Welcome to the Data Generator

The purpose of this program is to simulate data for hypothetical experiments. The program is written in the Python programming language and thus uses some syntax specific input. Be sure to read the instructions carefully.  Click HERE to open the Data Generator.

How to use this program for univariate or factorial Designs:
This program was designed to model specific hypothetical patterns of cell and marginal means rather than outcomes in terms of null-hypothesis statistical testing. That means (pun intended) that it is a good idea to map out exactly what you expect the data to look like before trying to generate the data. For example, Let’s say my experiment has been designed to determine whether the effects of medication dosage on measures of reaction time and impulsivity are different for men and women. If there are three levels of medication dosage and two levels of gender, then an example of my setup might be as follows:

Between-participant IVs:
Medication Dosage (‘MD’) with three levels, ’15mg’, ’30mg’, ’60mg’
Gender (‘Gender’) with two levels, ‘male’ and ‘female’

Within-participant IVs:
NONE

Dependent Variables
Reaction Time (‘RT’) – continuous values, mean=1200ms, sd=100
Impulsivity (‘IMP’) – interval values, mean=25, sd=5

Main Effects in Reaction Time
Gender –> Male 100ms slower (i.e., longer) than Female
MD –> No main effect

Main Effects in Impulsivity
Gender –> No main effect
MD –> people taking 15mg will be 5 units more impulsive than 30mg, which will be equal to 60mg on impulsivity.

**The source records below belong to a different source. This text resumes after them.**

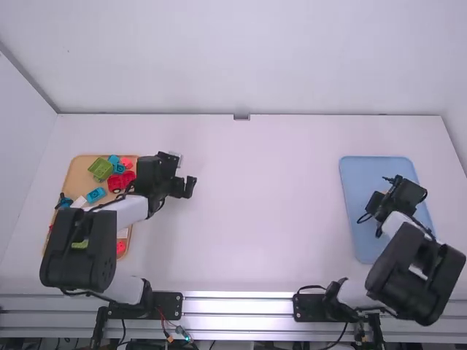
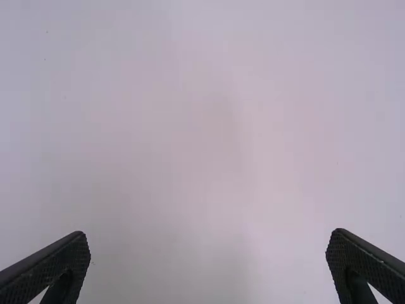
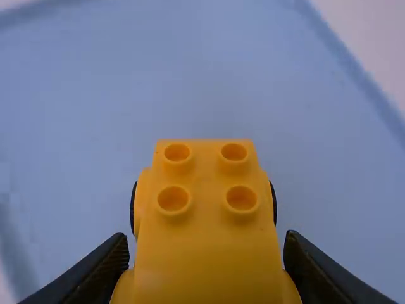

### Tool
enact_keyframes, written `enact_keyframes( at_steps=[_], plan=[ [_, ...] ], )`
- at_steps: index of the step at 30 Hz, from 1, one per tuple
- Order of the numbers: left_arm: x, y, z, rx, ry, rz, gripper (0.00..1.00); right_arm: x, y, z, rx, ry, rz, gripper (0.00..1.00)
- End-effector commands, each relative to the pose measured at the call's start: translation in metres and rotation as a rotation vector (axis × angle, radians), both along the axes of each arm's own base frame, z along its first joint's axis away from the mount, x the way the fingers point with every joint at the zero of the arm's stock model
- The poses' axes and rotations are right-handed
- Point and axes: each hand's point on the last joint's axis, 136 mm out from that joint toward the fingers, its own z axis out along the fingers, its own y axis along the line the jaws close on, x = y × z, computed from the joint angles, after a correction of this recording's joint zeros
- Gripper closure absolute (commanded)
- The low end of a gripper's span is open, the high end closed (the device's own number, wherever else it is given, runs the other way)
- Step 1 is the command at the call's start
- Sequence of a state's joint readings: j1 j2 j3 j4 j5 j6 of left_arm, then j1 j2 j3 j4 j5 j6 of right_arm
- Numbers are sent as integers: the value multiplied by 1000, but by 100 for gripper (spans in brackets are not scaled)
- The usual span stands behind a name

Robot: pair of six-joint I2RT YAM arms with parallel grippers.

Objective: Assemble lego blocks to make yellow taxi

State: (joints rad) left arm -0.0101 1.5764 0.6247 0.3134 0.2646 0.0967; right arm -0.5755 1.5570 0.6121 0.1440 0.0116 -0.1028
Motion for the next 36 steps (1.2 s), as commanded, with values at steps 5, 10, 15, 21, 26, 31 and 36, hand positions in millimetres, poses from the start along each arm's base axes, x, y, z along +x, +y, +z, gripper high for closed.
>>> enact_keyframes(
  at_steps=[5, 10, 15, 21, 26, 31, 36],
  plan=[
    [-3, -4, 52, 46, -111, 12, 1, 5, -3, -15, 52, 62, 2, 2],
    [-16, 2, 82, 149, -160, 85, 1, 1, 2, 11, 95, 67, -38, 1],
    [-37, -21, 127, 129, -265, 28, 1, 4, 33, 68, 58, 22, 47, 2],
    [-60, -33, 176, 88, -397, -9, 1, 9, 83, 134, -7, -120, 187, 1],
    [-83, -23, 205, 61, -476, 24, 2, 0, 139, 184, -48, -265, 343, 2],
    [-86, -4, 202, 19, -499, 107, 7, -1, 156, 185, -32, -327, 372, 8],
    [-94, 17, 188, 11, -493, 187, 14, -3, 177, 188, -41, -393, 438, 14]
  ],
)
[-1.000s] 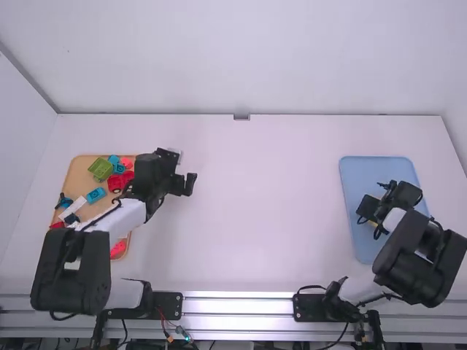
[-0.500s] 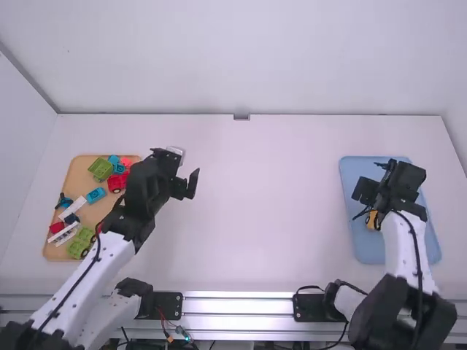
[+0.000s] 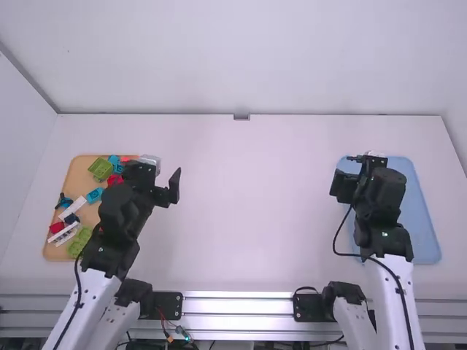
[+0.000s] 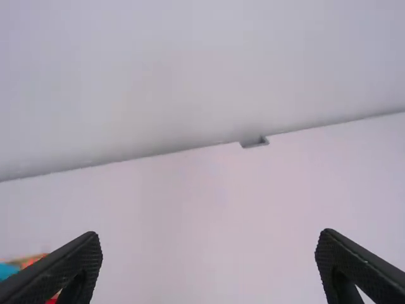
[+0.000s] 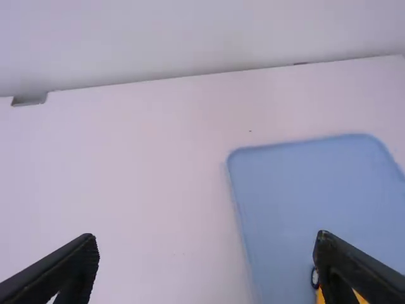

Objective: Assemble lego blocks to make yellow taxi

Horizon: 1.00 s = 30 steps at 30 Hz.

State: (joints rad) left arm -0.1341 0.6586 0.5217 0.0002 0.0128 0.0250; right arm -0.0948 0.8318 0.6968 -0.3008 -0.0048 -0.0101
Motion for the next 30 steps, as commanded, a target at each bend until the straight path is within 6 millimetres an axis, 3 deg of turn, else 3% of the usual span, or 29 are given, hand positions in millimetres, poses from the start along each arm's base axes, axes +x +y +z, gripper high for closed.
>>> enact_keyframes(
  at_steps=[1, 6, 13, 23, 30],
  plan=[
    [-6, 17, -7, -22, -4, 64, 16, -4, 12, 0, 4, -37, 31, 16],
    [-19, 42, -30, -22, -5, 152, 26, -11, 28, 2, 0, -133, 86, 26],
    [-36, 42, -69, -22, -5, 152, 42, -22, 28, 5, -6, -291, 86, 42],
    [-50, 42, -124, -22, -7, 152, 64, -45, 28, -45, -7, -306, 86, 64],
    [-52, 42, -94, -32, -135, 151, 77, -53, 28, -80, -7, -306, 86, 77]
  ],
)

Gender X MD Interaction Effects in RT
Reaction time in males will decrease by 100ms with each increase in dosage, but there will be no change in RT for females.

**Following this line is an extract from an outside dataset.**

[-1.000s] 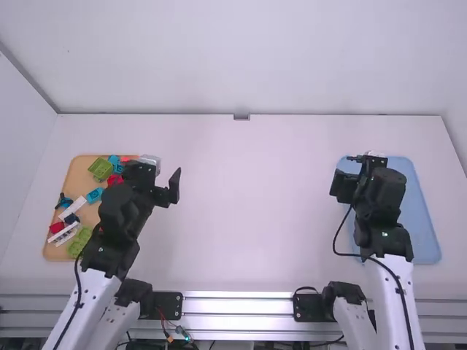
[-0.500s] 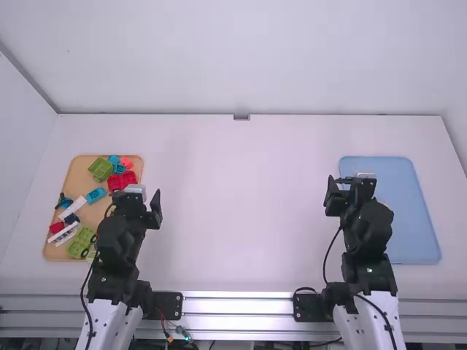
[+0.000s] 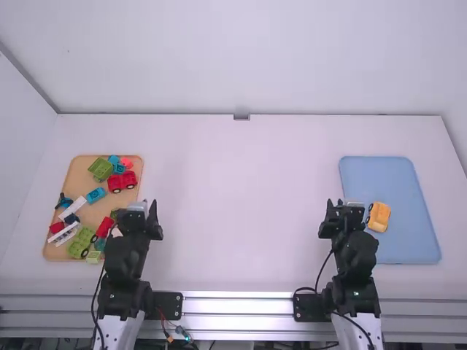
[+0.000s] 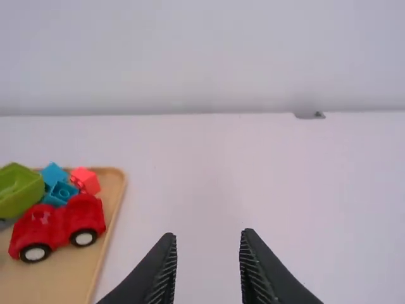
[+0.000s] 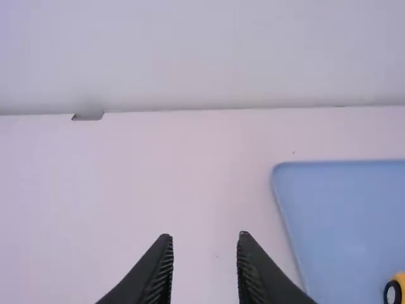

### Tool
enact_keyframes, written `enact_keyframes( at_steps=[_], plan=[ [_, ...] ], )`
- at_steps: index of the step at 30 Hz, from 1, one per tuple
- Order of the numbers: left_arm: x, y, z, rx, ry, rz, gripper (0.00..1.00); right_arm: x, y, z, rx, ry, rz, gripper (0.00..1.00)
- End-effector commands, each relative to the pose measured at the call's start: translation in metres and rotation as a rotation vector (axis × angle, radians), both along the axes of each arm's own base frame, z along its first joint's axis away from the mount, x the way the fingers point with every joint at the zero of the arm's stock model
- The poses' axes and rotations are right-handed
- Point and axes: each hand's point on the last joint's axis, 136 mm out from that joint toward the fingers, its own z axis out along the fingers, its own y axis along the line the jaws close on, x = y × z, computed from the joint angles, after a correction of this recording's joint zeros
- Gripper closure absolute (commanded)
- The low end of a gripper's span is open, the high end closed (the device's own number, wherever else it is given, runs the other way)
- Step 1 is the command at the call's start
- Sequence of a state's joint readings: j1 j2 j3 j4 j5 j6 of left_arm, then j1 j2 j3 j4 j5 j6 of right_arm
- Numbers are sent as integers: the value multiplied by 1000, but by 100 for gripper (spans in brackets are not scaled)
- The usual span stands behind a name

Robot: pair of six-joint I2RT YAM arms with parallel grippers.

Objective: Assemble lego blocks to make yellow taxi

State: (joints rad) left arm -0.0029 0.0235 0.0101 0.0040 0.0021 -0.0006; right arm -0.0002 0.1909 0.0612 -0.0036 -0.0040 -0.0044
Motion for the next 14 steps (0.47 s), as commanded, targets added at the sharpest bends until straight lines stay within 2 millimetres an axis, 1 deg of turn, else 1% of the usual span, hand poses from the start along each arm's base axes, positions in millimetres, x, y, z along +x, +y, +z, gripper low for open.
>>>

Gender X MD Interaction Effects in IMP
Impulsivity will decrease in female participants by 10 for those taking 30mg and 60mg dosage, but impulsivity will be unaffected by dosage in men.

Correlations Between Dependent Variables
Because higher impulsivity should be linked with rapid responses, it is expected that there will be a negative (e.g., -.4) correlation between RT and IMP.

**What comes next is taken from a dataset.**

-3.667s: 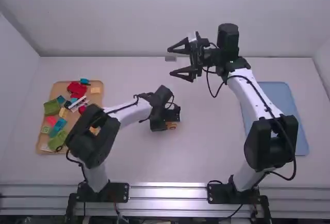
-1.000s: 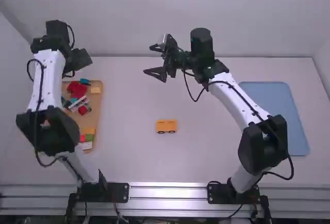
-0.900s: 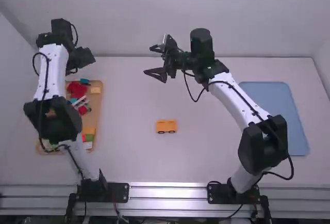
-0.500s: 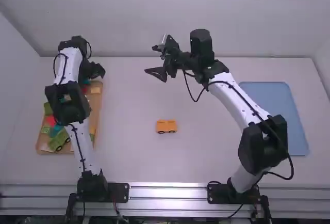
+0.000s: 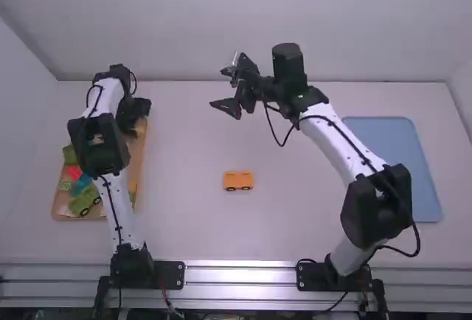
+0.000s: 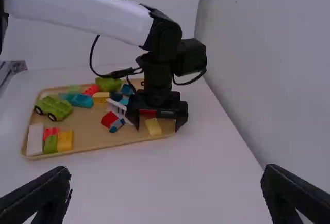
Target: Assemble lego blocks to make yellow taxi
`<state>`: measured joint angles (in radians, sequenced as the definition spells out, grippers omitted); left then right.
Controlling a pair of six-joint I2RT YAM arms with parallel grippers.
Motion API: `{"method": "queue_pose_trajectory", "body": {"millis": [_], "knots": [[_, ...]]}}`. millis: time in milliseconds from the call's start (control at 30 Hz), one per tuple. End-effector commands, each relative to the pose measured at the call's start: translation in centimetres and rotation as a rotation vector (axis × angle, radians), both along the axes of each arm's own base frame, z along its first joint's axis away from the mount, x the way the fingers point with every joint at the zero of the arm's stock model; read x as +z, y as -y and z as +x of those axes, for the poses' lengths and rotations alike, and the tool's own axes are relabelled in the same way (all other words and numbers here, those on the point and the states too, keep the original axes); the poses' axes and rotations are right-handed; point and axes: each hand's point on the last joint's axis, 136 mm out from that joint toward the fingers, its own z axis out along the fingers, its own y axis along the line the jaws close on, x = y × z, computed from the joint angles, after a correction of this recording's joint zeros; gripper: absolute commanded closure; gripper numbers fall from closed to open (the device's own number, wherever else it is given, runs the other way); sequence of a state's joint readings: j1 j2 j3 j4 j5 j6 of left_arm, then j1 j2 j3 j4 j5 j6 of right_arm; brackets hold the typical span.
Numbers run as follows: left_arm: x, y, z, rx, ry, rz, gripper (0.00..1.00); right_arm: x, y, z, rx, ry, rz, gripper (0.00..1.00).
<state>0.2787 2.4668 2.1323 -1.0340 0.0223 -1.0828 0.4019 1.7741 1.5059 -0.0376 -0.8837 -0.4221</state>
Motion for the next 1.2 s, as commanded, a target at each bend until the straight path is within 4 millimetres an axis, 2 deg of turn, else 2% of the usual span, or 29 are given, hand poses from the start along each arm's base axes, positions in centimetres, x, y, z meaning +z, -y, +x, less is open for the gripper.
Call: {"method": "queue_pose_trajectory", "body": {"millis": [0,67,167,367,433,500,667,733,767,833,900,1167], "knots": [[-0.3,-0.1,0.5,0.081,0.028,-0.016,0.01,2.6,0.4,-0.2,0.002,0.061,0.022,0.01],[-0.3,0.1,1.5,0.095,0.071,-0.031,0.01,2.6,0.8,0.1,-0.007,0.057,0.022,0.01],[-0.2,0.2,2.0,0.116,0.092,-0.046,0.01,2.5,0.8,0.1,-0.009,0.053,0.018,0.01],[-0.3,-0.1,1.3,0.185,0.060,-0.035,0.00,2.4,1.1,0.3,-0.012,0.068,0.011,0.01],[-0.4,-0.3,0.9,0.187,0.043,-0.021,0.03,2.4,1.0,0.2,-0.009,0.069,0.011,0.01],[-0.4,-0.6,0.4,0.195,0.024,0.004,0.14,2.4,1.0,0.2,-0.009,0.070,0.012,0.01],[-0.5,-1.5,-1.0,0.285,-0.031,0.061,0.18,2.4,1.5,0.6,-0.022,0.068,0.011,0.01],[-0.5,-1.6,-0.9,0.283,-0.024,0.063,0.18,2.4,1.5,0.6,-0.022,0.067,0.010,0.01],[-0.5,-1.7,-0.7,0.282,-0.015,0.066,0.23,2.4,1.5,0.5,-0.022,0.066,0.010,0.01],[-0.5,-1.7,-0.5,0.286,-0.008,0.066,0.25,2.3,1.6,0.6,-0.022,0.065,0.009,0.01],[-0.7,-1.7,-0.3,0.286,0.000,0.064,0.34,2.3,1.6,0.5,-0.023,0.061,0.008,0.01],[-1.8,-1.4,-1.0,0.310,-0.023,0.055,0.44,2.3,1.5,0.6,-0.023,0.063,0.008,0.01]]}}
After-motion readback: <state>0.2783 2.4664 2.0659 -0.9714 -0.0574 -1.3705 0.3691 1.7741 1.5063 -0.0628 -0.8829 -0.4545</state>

Notice that the expected outcomes have been described in terms of changes across levels of the IVs (expressed in DV units) and not in terms of whether or not the result will be statistically significant. Whether or not a result is significant will be determined, in large part, by the chosen standard deviation in the measures of the DVs. For example, here I have designated a standard deviation in RT of 100ms. Given that I also designated that Males will be (on average) 100ms slower (a full standard deviation), that difference will likely turn out to be statistically significant when the simulated data are analyzed.

The reason it is so important to think about your experiment in this way is that once you define your variables in the data generator, you will be asked a series of questions about the variables and the expected effects.